Performance Data

Performance data in OpenLMIS is meant to be data that helps us answer questions such as:

  • What happens to the server and the operations it provides when there are 10,000 orderables, users, facilities, requisitions, etc?
  • What happens when all that data is being used by many concurrent users?
  • What’s the impact on network performance, especially for those in low resource environments?
  • What sort of deployment topology works best for typical implementations?
  • Does the UI (and possibly other clients) display large sets of data well?

Some basic characteristics of performance data:

  • there is a lot of it
  • it doesn’t have to look nice or make that much sense to domain experts (e.g. a Vaccine could be randomly generated to be ordered through the essential meds Program, and that’s okay). Lorem ipsum and random numbers are just fine here.
  • it must be deployable in a deployment topology that is as close to a production setup as possible. After all it’s for performance testing, and performance testing on a local laptop doesn’t tell us (much) about anything a production server running in the cloud would experience.

Where is performance data located?

Performance data is stored in Git within each Service that defines it, much like demo-data. In fact in most cases Performance Data builds off of demo-data, and so a Service should be able to load performance data or demo-data in very similar ways.

How to load performance data

Like demo-data, performance data is an optional set of data that may be loaded when the Service starts. To do this a Service should load performance data, likely after any demo-data, by looking for the profiles set in the environment variable spring.profiles.active. If this environment variable contains the string performance-data, then the service should load this data before it’s operational for use.

How to create and manage performance data

Performance data is generated with the help of the tool Mockaroo. This tool is used to define schemas which match the Service’s tables and it may generate large CSVs which are then stored in the Service in git. CSVs are used as they easily enable the use of foreign key / UUID lookups when a Mockaroo dataset is used (as this Mockaroo dataset video demonstrates). These CSVs are placed in git for the Service to load the data, however if the Service needs new performance data, the database schema changes or something else causes the performance data to need to be updated, the OpenLMIS Mockaroo account should be used to generate a new set, which will then be stored in the Service.

What types of performance data should be created?
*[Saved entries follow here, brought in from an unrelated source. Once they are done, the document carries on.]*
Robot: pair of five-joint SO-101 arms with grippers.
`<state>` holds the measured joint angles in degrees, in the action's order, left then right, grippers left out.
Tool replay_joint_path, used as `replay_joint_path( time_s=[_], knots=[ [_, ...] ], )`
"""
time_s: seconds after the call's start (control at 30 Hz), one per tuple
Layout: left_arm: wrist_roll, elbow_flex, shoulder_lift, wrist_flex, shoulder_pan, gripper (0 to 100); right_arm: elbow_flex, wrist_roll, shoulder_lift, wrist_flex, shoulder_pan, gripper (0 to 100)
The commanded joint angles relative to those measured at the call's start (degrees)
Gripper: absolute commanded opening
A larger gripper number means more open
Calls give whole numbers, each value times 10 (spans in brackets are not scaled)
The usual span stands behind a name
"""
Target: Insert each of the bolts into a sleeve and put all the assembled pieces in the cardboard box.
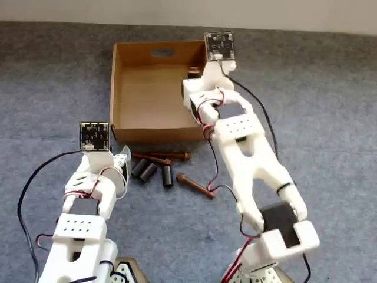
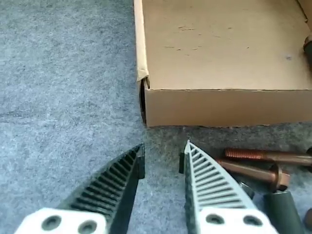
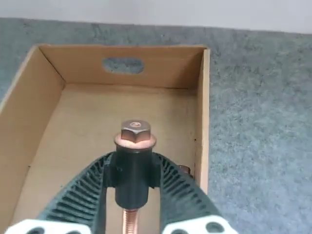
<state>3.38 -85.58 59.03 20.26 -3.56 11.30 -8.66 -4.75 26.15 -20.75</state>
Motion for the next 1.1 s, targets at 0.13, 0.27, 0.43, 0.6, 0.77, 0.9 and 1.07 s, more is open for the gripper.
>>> replay_joint_path(
  time_s=[0.13,0.27,0.43,0.6,0.77,0.9,1.07],
  knots=[
    [-5,2,-1,-11,20,140,-138,-4,-127,-15,-3,9],
    [-5,2,-1,-11,20,140,-161,5,-173,-16,-4,8],
    [-5,2,-1,-11,20,140,-164,14,-191,-13,-1,7],
    [-5,2,-1,-11,20,140,-168,14,-193,29,-4,7],
    [-5,2,-1,-11,20,140,-164,14,-194,30,-5,7],
    [-5,2,-1,-11,20,140,-164,14,-194,30,-5,7],
    [-5,2,-1,-11,20,140,-145,14,-210,31,-17,7]
  ],
)
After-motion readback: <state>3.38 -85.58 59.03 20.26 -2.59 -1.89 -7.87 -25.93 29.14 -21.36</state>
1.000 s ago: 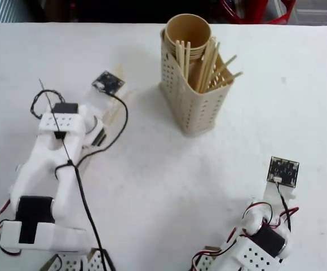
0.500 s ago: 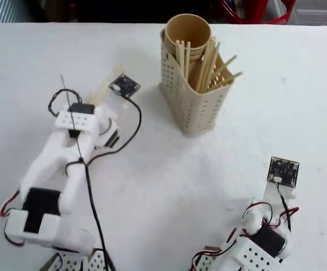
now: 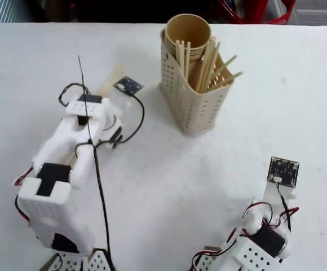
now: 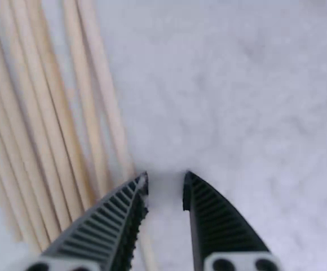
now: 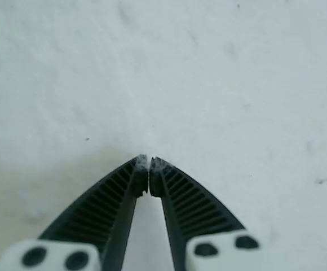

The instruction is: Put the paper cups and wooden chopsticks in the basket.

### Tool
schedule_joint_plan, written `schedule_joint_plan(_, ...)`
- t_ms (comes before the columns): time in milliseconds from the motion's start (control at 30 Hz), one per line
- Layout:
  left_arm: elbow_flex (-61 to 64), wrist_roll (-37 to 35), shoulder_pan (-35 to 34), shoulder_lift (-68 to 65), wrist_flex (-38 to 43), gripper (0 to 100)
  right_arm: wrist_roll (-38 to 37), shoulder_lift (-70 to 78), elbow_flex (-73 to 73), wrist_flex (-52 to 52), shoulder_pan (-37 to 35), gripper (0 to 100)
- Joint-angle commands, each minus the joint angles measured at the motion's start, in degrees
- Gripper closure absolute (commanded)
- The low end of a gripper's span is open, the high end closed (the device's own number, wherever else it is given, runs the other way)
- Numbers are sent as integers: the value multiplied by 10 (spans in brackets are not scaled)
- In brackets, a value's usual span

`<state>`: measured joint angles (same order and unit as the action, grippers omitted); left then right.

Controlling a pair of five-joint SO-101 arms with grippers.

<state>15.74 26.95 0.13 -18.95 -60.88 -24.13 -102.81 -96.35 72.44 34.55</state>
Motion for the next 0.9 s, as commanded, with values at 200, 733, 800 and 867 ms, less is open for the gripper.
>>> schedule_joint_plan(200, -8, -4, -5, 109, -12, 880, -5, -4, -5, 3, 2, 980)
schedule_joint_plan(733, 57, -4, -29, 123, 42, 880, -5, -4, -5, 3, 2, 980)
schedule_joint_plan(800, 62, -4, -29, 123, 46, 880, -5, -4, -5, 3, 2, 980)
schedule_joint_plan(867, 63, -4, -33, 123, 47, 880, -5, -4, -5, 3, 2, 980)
Performance data is relatively expensive and tedious to maintain given the questions we’re trying to answer. While it’s necessary to do so, here are some general guidelines for what to spend time generating, and what not to:

Do

  • Generate performance data that will allows performance tests to reflect country data needs.
  • Try to generate data that’s more right than random. Random is okay, However if the tool has a sufficiently large set of facilities, or products, use it.
  • Respect database constraints, foreign keys, references to IDs in other Services etc
  • Keep in mind that some UUIDs need to be known. They can’t be generated. You’ll need to know a few of these key UUIDs (e.g. Program, User, etc) in order to construct useful performance tests.

Don’t

  • Overcomplicate the data. 1 billion facilities, a trillion requisitions, 1000 programs just aren’t anywhere near likely and just take longer to load and more time to maintain. 10k facilities, 100k requisitions, 10 programs are much more representative.
  • Similarly, don’t generate data when demo-data already has enough. E.g. demo data already has a few Programs, you’re time is better spent setting up one of those programs to have 10k facility type approved products than you are generating 100 programs.
  • Don’t build performance tests off of generated IDs. While Mockaroo makes it easy to build sets of data with referential integrity, using generated IDs hardcoded in performance tests will result in more brittle tests.